Exercise directions
All lines below containing the string "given" are to be copied.

Excerpts from a dataset:

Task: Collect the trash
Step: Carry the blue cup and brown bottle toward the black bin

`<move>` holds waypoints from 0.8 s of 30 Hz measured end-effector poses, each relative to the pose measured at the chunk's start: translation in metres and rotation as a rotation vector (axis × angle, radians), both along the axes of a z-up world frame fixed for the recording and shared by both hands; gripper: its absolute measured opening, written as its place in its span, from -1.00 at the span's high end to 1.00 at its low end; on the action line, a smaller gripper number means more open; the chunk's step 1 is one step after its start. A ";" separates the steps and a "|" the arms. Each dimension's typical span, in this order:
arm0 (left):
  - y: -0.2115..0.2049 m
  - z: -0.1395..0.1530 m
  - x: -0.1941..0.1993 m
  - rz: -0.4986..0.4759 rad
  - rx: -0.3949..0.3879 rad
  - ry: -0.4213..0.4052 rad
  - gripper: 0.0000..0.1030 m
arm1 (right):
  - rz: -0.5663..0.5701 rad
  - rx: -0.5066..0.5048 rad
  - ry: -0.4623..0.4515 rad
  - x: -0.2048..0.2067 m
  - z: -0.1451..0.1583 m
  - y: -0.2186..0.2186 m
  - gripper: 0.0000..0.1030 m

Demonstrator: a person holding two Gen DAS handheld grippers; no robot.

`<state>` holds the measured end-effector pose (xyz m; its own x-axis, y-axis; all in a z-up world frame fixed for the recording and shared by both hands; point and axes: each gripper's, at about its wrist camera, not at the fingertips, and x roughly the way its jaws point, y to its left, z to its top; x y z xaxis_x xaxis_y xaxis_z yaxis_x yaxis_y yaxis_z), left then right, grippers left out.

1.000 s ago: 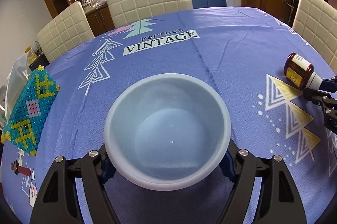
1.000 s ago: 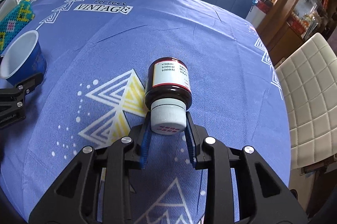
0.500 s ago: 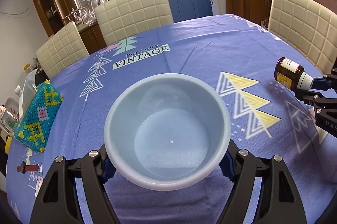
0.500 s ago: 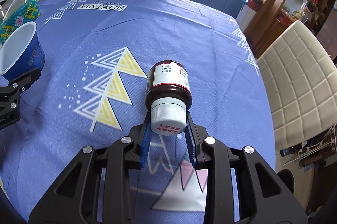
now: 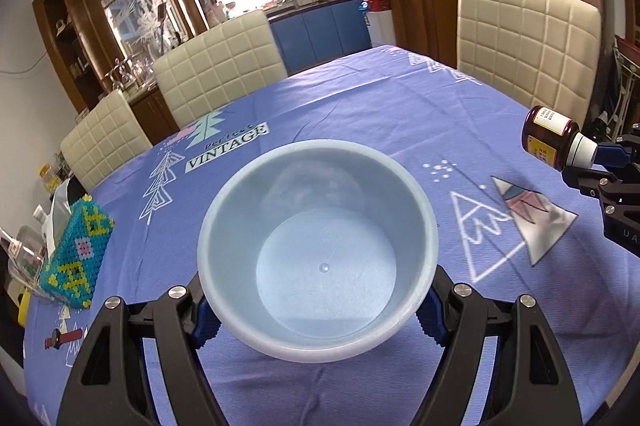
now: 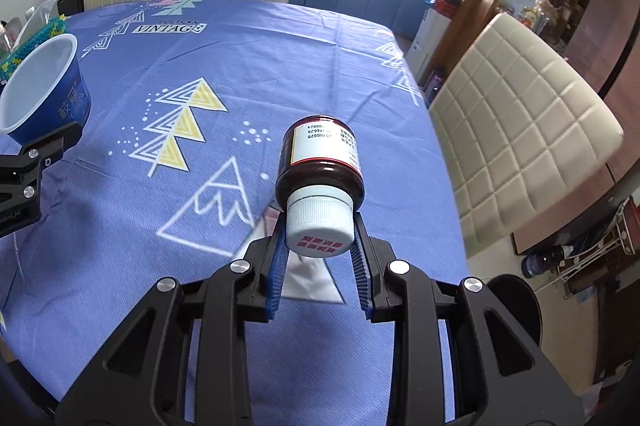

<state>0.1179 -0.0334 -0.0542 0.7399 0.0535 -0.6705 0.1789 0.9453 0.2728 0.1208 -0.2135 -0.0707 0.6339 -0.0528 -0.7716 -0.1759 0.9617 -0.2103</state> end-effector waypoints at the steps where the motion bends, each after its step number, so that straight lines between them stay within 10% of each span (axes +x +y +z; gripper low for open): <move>1: -0.005 0.001 -0.002 -0.008 0.002 -0.003 -0.44 | -0.007 0.001 -0.003 -0.004 0.001 -0.006 0.40; 24: -0.136 0.012 -0.020 -0.186 0.064 -0.019 -0.44 | -0.121 0.005 -0.039 -0.058 0.002 -0.118 0.39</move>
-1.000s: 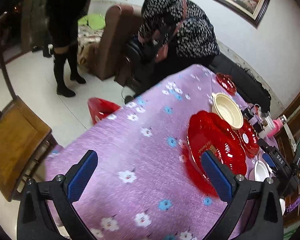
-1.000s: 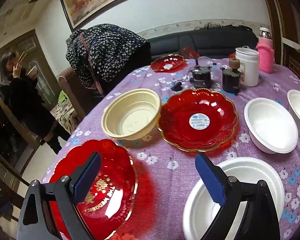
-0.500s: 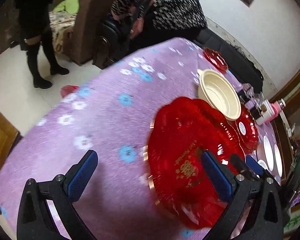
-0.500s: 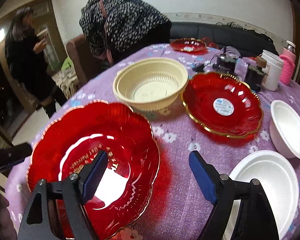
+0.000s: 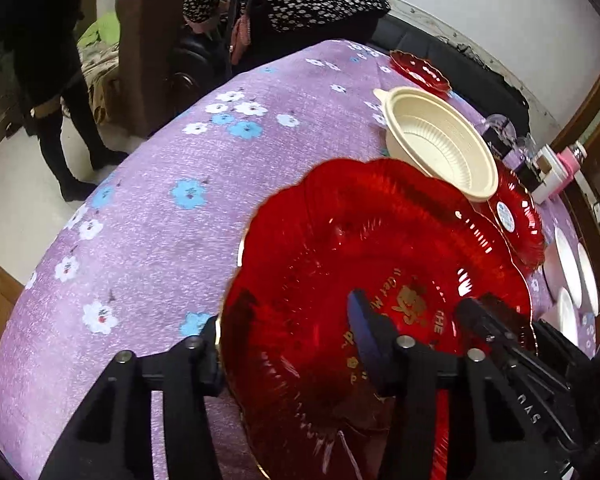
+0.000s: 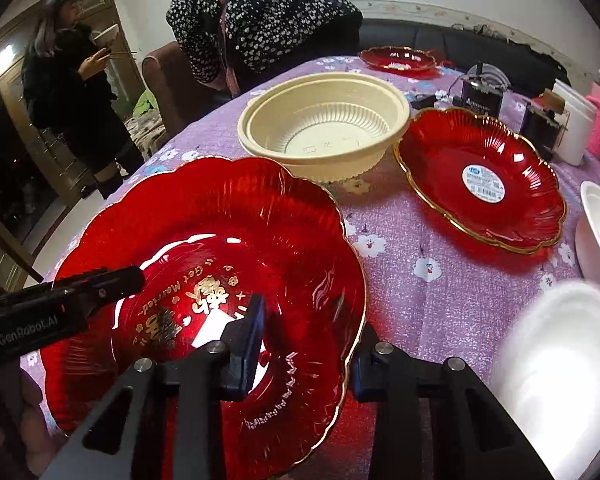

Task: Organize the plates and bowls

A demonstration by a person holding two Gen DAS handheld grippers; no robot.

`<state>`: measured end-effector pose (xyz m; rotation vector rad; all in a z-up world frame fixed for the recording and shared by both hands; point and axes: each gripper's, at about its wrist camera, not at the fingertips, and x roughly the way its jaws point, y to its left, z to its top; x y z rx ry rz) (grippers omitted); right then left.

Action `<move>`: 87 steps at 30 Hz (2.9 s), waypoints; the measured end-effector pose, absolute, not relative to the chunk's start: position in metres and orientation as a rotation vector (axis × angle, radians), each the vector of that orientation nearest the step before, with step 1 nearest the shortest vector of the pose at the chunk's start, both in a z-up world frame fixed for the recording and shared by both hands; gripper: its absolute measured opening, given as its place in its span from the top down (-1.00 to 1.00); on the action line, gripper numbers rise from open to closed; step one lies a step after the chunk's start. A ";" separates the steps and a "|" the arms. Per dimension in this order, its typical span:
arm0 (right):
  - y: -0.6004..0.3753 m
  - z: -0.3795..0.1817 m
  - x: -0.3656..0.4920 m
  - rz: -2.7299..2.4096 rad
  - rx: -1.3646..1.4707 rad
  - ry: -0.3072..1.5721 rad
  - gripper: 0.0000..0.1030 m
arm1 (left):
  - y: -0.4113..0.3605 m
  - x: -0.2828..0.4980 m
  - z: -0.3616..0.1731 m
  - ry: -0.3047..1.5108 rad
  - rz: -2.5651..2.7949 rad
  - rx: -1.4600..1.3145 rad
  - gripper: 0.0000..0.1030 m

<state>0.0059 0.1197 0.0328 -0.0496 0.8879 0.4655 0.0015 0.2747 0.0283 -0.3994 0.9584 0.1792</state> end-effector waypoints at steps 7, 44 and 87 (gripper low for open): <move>0.130 0.061 -0.026 0.527 -0.071 0.730 0.42 | 0.282 -0.023 0.057 0.861 0.241 -0.356 0.09; 0.139 0.052 -0.033 0.448 -0.165 0.670 -0.28 | 0.212 -0.089 0.107 0.441 0.575 0.103 -0.59; -0.091 0.137 -0.060 -0.015 0.002 0.532 -0.50 | 0.162 -0.138 0.225 0.317 0.257 0.031 -0.95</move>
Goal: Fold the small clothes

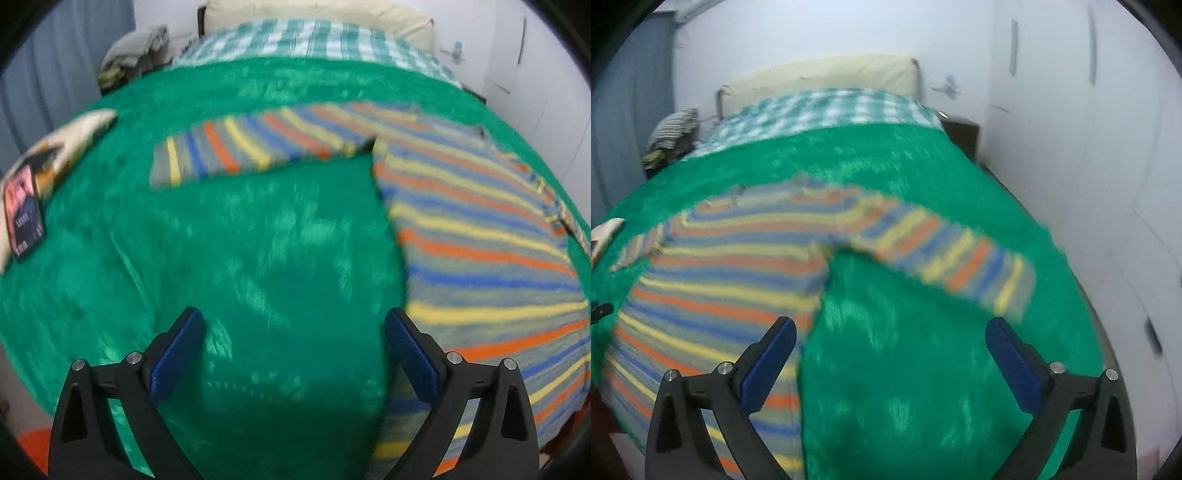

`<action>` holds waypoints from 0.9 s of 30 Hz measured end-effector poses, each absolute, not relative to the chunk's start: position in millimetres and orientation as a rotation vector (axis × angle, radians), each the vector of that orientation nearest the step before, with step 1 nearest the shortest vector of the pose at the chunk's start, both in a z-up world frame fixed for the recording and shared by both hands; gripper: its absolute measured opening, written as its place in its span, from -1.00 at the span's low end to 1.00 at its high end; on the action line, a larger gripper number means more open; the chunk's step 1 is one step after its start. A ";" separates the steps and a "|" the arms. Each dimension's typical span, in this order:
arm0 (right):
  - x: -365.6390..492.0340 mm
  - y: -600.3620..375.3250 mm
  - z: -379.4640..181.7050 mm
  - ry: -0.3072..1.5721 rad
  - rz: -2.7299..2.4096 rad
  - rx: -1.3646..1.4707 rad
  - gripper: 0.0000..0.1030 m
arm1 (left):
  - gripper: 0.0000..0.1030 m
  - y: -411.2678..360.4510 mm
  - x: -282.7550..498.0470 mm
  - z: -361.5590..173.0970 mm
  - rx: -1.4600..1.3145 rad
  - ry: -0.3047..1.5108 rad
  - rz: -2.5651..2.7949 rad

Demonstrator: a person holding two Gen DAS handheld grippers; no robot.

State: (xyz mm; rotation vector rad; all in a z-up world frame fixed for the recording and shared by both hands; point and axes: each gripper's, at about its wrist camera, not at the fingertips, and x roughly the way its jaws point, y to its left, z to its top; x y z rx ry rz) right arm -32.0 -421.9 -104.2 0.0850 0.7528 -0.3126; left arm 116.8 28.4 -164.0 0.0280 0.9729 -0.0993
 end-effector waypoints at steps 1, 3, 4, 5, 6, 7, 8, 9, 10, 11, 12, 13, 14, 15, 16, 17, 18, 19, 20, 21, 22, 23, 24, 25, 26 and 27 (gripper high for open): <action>-32.1 -421.3 -113.4 0.779 -0.331 0.101 0.96 | 0.92 30.4 117.1 -169.6 0.024 0.991 -0.103; -31.2 -425.3 -117.2 0.798 -0.337 0.125 0.96 | 0.94 32.9 117.8 -174.9 0.019 0.989 -0.109; -30.0 -426.8 -117.2 0.785 -0.334 0.131 0.96 | 0.96 33.3 118.6 -175.7 0.019 0.983 -0.109; -28.1 -427.7 -117.9 0.778 -0.340 0.127 0.96 | 0.97 33.2 119.4 -177.5 0.017 0.979 -0.106; -26.1 -429.0 -120.8 0.784 -0.352 0.123 0.96 | 0.99 34.4 116.2 -178.1 0.012 0.975 -0.102; -25.7 -430.2 -124.9 0.794 -0.362 0.126 0.96 | 0.99 34.1 115.2 -180.2 0.010 0.971 -0.097; -25.2 -431.8 -129.4 0.808 -0.367 0.138 0.96 | 0.99 33.1 113.3 -182.0 0.014 0.966 -0.092; -26.3 -432.6 -133.5 0.821 -0.368 0.146 0.96 | 0.99 32.3 112.6 -183.9 0.019 0.963 -0.090; -24.9 -433.3 -138.4 0.840 -0.366 0.150 0.96 | 0.99 31.7 111.9 -184.1 0.024 0.960 -0.089; -22.3 -434.2 -144.8 0.869 -0.359 0.155 0.96 | 0.99 30.8 111.7 -184.6 0.025 0.959 -0.090; -21.2 -434.8 -152.1 0.896 -0.352 0.170 0.96 | 0.99 31.0 111.5 -184.6 0.024 0.958 -0.091; -20.1 -436.1 -157.7 0.918 -0.348 0.184 0.96 | 0.99 31.4 111.2 -184.7 0.022 0.958 -0.092; -17.8 -439.1 -168.7 0.965 -0.341 0.217 0.96 | 0.99 32.0 110.6 -185.3 0.022 0.957 -0.094; -15.4 -442.8 -179.2 1.011 -0.338 0.249 0.97 | 0.99 32.1 110.1 -185.5 0.023 0.956 -0.094; -14.4 -444.5 -184.6 1.026 -0.339 0.259 0.98 | 0.99 31.9 109.5 -185.8 0.027 0.953 -0.093; -14.0 -443.8 -186.5 1.022 -0.341 0.253 1.00 | 0.99 30.9 108.5 -186.4 0.034 0.950 -0.091; -13.0 -442.4 -187.1 1.022 -0.346 0.243 1.00 | 0.99 30.3 108.1 -186.7 0.039 0.949 -0.089; -12.2 -441.1 -187.8 1.025 -0.352 0.232 1.00 | 0.99 29.9 107.7 -186.8 0.042 0.947 -0.087; -12.4 -440.2 -188.8 1.025 -0.354 0.224 1.00 | 0.99 29.8 107.1 -187.3 0.041 0.947 -0.086; -12.5 -440.3 -188.8 1.024 -0.353 0.223 1.00 | 0.99 29.8 107.4 -187.4 0.041 0.948 -0.087; -12.4 -441.1 -188.4 1.023 -0.352 0.225 1.00 | 0.99 29.7 107.1 -187.5 0.040 0.948 -0.087; -12.5 -441.6 -188.9 1.022 -0.350 0.226 1.00 | 0.99 29.6 107.0 -187.5 0.041 0.948 -0.086; -12.4 -442.0 -189.1 1.021 -0.350 0.226 1.00 | 0.99 29.1 106.7 -187.5 0.042 0.947 -0.086; -12.8 -441.0 -189.0 1.020 -0.351 0.224 1.00 | 0.99 29.1 106.7 -187.5 0.042 0.947 -0.086; -13.1 -440.3 -189.4 1.021 -0.353 0.219 1.00 | 0.99 29.0 106.3 -187.4 0.043 0.947 -0.086; -13.4 -439.4 -189.9 1.021 -0.356 0.213 1.00 | 0.99 29.0 106.4 -187.4 0.043 0.947 -0.086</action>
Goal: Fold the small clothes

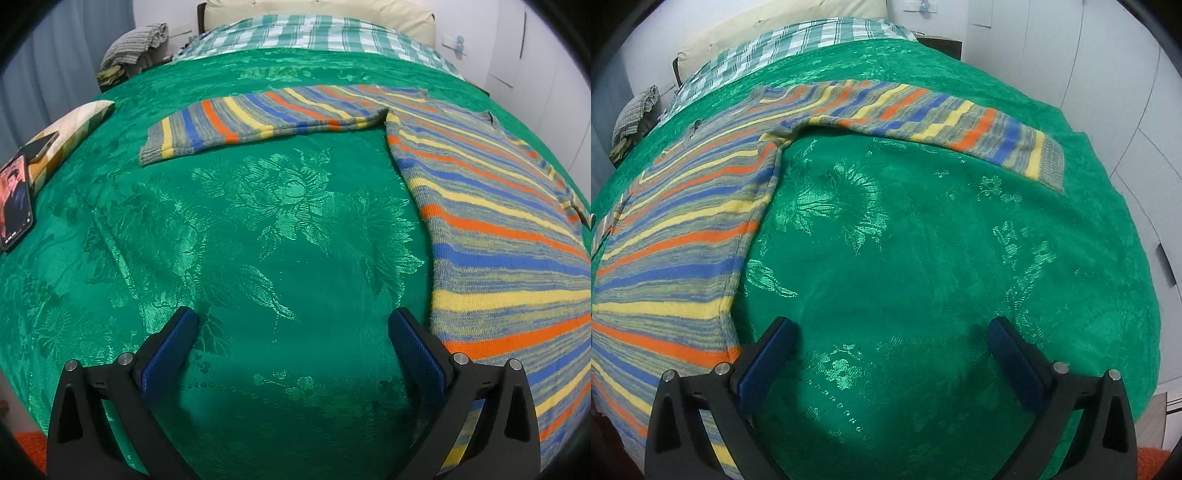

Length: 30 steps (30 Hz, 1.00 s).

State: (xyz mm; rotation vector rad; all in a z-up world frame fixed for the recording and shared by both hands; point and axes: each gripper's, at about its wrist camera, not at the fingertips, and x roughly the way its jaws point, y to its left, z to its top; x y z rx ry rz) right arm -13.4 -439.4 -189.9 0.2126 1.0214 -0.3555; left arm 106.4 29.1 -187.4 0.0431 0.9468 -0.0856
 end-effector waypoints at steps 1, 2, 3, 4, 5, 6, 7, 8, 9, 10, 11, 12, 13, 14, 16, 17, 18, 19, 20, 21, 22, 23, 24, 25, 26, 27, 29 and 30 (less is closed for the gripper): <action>-13.7 -438.1 -189.6 1.022 -0.357 0.209 1.00 | 0.99 29.1 106.2 -187.3 0.044 0.946 -0.085; -13.4 -437.7 -189.6 1.022 -0.358 0.207 1.00 | 0.99 29.0 106.0 -187.4 0.044 0.946 -0.084; -13.0 -437.9 -189.2 1.022 -0.359 0.206 1.00 | 0.99 29.0 105.8 -187.5 0.045 0.946 -0.084; -13.0 -437.9 -189.1 1.022 -0.358 0.207 1.00 | 0.99 29.0 105.7 -187.4 0.045 0.946 -0.083; -12.9 -437.9 -189.1 1.022 -0.358 0.206 1.00 | 0.99 28.9 105.6 -187.4 0.045 0.946 -0.083; -12.7 -437.9 -189.2 1.022 -0.359 0.206 1.00 | 0.99 28.9 105.5 -187.4 0.046 0.946 -0.083; -12.6 -437.9 -189.2 1.022 -0.359 0.206 1.00 | 0.99 28.9 105.6 -187.4 0.046 0.946 -0.083; -12.5 -437.9 -189.4 1.022 -0.359 0.205 1.00 | 0.99 28.9 105.6 -187.4 0.046 0.946 -0.083; -12.5 -437.9 -189.5 1.022 -0.360 0.204 1.00 | 0.99 28.9 105.5 -187.4 0.046 0.945 -0.083; -13.0 -438.1 -189.2 1.022 -0.361 0.203 1.00 | 0.99 28.9 105.5 -187.4 0.046 0.945 -0.083; -13.2 -438.0 -189.1 1.021 -0.362 0.201 1.00 | 0.99 29.0 105.5 -187.4 0.046 0.945 -0.083; -13.3 -437.9 -189.0 1.021 -0.363 0.200 1.00 | 0.99 29.1 105.5 -187.4 0.048 0.945 -0.082; -13.5 -437.4 -189.0 1.021 -0.364 0.199 1.00 | 0.99 29.1 105.5 -187.5 0.049 0.944 -0.081; -13.2 -437.4 -189.1 1.021 -0.364 0.198 1.00 | 0.99 29.2 105.5 -187.5 0.049 0.943 -0.081; -13.4 -437.0 -189.0 1.021 -0.364 0.197 1.00 | 0.99 29.1 105.4 -187.4 0.051 0.943 -0.079; -13.5 -437.1 -189.0 1.020 -0.365 0.197 1.00 | 0.99 29.2 105.5 -187.5 0.052 0.942 -0.078; -13.3 -437.1 -189.0 1.021 -0.364 0.197 1.00 | 0.99 29.3 105.5 -187.5 0.053 0.942 -0.078; -14.1 -436.4 -188.8 1.021 -0.365 0.197 1.00 | 0.99 29.1 105.4 -187.5 0.052 0.942 -0.078; -14.2 -436.4 -188.8 1.020 -0.366 0.195 1.00 | 0.99 29.1 105.5 -187.4 0.052 0.942 -0.078; -13.7 -436.3 -188.8 1.020 -0.366 0.194 1.00 | 0.99 29.1 105.5 -187.5 0.052 0.942 -0.078; -13.7 -436.3 -188.8 1.020 -0.367 0.194 1.00 | 0.99 29.1 105.5 -187.5 0.052 0.942 -0.078; -13.7 -436.3 -188.7 1.020 -0.367 0.193 1.00 | 0.99 29.2 105.6 -187.5 0.052 0.942 -0.078; -13.7 -436.4 -188.6 1.020 -0.367 0.193 1.00 | 0.99 29.2 105.5 -187.5 0.052 0.942 -0.078; -13.7 -436.3 -188.6 1.020 -0.367 0.193 1.00 | 0.99 29.6 105.7 -187.6 0.052 0.942 -0.078; -13.7 -436.2 -188.7 1.020 -0.367 0.193 1.00 | 0.99 29.1 105.5 -187.5 0.053 0.941 -0.078; -13.7 -436.3 -188.7 1.020 -0.367 0.193 1.00 | 0.99 29.1 105.5 -187.5 0.053 0.941 -0.078; -13.7 -436.2 -188.7 1.020 -0.367 0.193 1.00 | 0.99 29.2 105.5 -187.6 0.053 0.941 -0.078; -13.7 -436.3 -188.7 1.020 -0.367 0.193 1.00 | 0.99 29.1 105.6 -187.6 0.053 0.941 -0.078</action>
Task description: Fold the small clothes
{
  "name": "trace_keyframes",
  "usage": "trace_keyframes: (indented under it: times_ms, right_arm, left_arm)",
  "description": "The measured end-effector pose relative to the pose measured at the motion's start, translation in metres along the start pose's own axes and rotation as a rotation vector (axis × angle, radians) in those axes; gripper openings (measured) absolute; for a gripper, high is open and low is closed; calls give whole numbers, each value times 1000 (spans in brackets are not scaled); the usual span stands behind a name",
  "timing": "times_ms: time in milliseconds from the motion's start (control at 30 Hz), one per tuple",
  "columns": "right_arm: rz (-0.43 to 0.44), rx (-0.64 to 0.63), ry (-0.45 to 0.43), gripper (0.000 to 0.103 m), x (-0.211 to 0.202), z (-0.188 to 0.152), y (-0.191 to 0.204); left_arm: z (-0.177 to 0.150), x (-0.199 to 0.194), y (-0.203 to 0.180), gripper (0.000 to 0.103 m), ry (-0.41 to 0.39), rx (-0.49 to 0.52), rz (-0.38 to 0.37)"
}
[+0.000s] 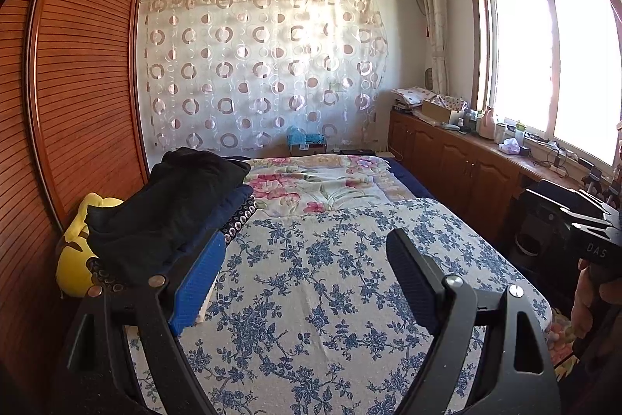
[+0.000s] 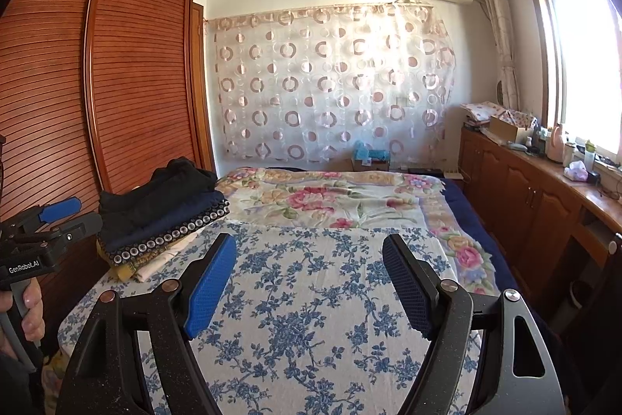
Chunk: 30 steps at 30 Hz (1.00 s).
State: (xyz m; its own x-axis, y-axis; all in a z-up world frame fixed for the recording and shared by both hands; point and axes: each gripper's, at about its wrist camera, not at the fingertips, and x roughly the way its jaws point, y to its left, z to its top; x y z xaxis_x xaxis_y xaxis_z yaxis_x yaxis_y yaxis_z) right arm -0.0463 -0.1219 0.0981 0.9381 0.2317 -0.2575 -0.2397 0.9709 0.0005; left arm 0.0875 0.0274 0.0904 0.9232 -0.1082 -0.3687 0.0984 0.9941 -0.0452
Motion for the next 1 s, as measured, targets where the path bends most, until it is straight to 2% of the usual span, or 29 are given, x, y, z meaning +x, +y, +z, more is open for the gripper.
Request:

Answer box
Action `<move>`: 87 steps at 30 Hz (2.9 s), waypoints; the measured end-effector pose, absolute, not relative to the chunk's start: position in metres and orientation as a rotation vector (axis × angle, radians), each the vector of that orientation nearest the step before, with step 1 nearest the shortest vector of the pose at the chunk's start, both in a z-up world frame fixed for the recording and shared by both hands; gripper: its absolute measured opening, given as its place in its span from the top down (-1.00 to 1.00); on the action line, gripper numbers rise from open to closed; step one lies a step after the chunk's start. A ";" separates the steps and a "|" the arms. Per dimension in this order, its typical span:
Motion for the next 1 s, as measured, targets where the path bends most, until it is straight to 2% of the usual span, or 29 are given, x, y, z meaning +x, +y, +z, more is open for the gripper.

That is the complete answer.